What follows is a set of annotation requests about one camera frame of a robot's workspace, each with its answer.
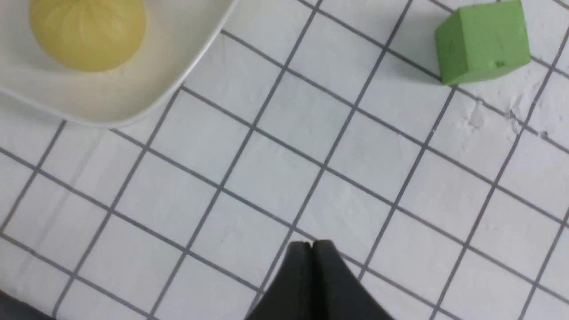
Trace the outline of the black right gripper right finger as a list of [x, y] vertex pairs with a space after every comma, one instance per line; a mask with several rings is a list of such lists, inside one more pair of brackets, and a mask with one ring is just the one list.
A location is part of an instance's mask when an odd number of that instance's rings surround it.
[[330, 240], [313, 243], [313, 319], [393, 319], [360, 284]]

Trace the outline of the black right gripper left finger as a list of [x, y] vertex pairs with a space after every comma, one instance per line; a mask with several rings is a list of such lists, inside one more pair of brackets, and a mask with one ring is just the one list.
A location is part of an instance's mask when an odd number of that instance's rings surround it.
[[248, 320], [310, 320], [313, 255], [307, 242], [292, 242], [267, 292]]

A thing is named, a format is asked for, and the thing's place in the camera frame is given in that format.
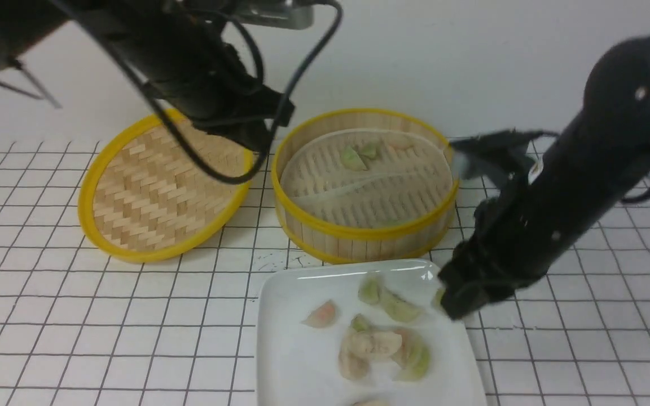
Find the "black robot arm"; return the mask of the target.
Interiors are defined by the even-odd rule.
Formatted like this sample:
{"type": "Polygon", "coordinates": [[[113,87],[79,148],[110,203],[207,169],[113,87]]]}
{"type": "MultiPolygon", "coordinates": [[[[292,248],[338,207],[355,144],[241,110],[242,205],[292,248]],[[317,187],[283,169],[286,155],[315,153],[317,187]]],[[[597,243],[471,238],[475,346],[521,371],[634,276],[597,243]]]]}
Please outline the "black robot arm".
{"type": "Polygon", "coordinates": [[[525,154],[544,130],[503,130],[452,142],[463,178],[490,178],[499,195],[476,208],[475,230],[438,279],[454,321],[513,297],[650,175],[650,36],[613,46],[594,65],[580,112],[542,157],[525,154]]]}
{"type": "MultiPolygon", "coordinates": [[[[292,102],[250,76],[223,25],[192,16],[176,1],[67,1],[113,60],[143,74],[144,92],[164,100],[201,131],[254,152],[274,140],[266,121],[288,122],[292,102]]],[[[50,1],[0,1],[0,71],[20,67],[21,54],[70,17],[50,1]]]]}

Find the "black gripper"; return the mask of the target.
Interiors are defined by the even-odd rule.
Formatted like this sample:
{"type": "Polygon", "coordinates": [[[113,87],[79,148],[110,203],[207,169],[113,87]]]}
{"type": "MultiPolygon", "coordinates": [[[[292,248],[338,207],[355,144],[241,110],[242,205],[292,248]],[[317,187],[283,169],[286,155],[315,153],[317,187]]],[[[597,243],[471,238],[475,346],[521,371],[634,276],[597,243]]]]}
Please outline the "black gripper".
{"type": "Polygon", "coordinates": [[[500,224],[502,209],[495,198],[480,203],[474,233],[455,247],[438,273],[444,293],[437,306],[451,320],[513,297],[551,267],[550,251],[531,247],[529,239],[517,234],[519,227],[500,224]]]}
{"type": "Polygon", "coordinates": [[[274,140],[267,120],[287,126],[296,110],[288,95],[268,86],[260,87],[251,95],[230,94],[225,100],[230,104],[209,116],[191,113],[189,121],[198,130],[221,136],[253,152],[268,150],[274,140]]]}

◆ **WHAT YOU SHOULD DO**
Note each line above that holds "just", then copy all of them.

◆ **EXPECTED ANSWER**
Trace the outline of the black right gripper right finger as a list of [x, y] vertex pairs with a space after every comma, one instance per line; a mask with several rings is a list of such lists, inside one more pair of brackets, and a mask with one ring is just the one list.
Trace the outline of the black right gripper left finger as a list of [x, y] vertex pairs with a space after every comma, one instance per line; a mask with several rings is a list of such lists, inside one more pair of brackets, and a mask with one ring is just the one list.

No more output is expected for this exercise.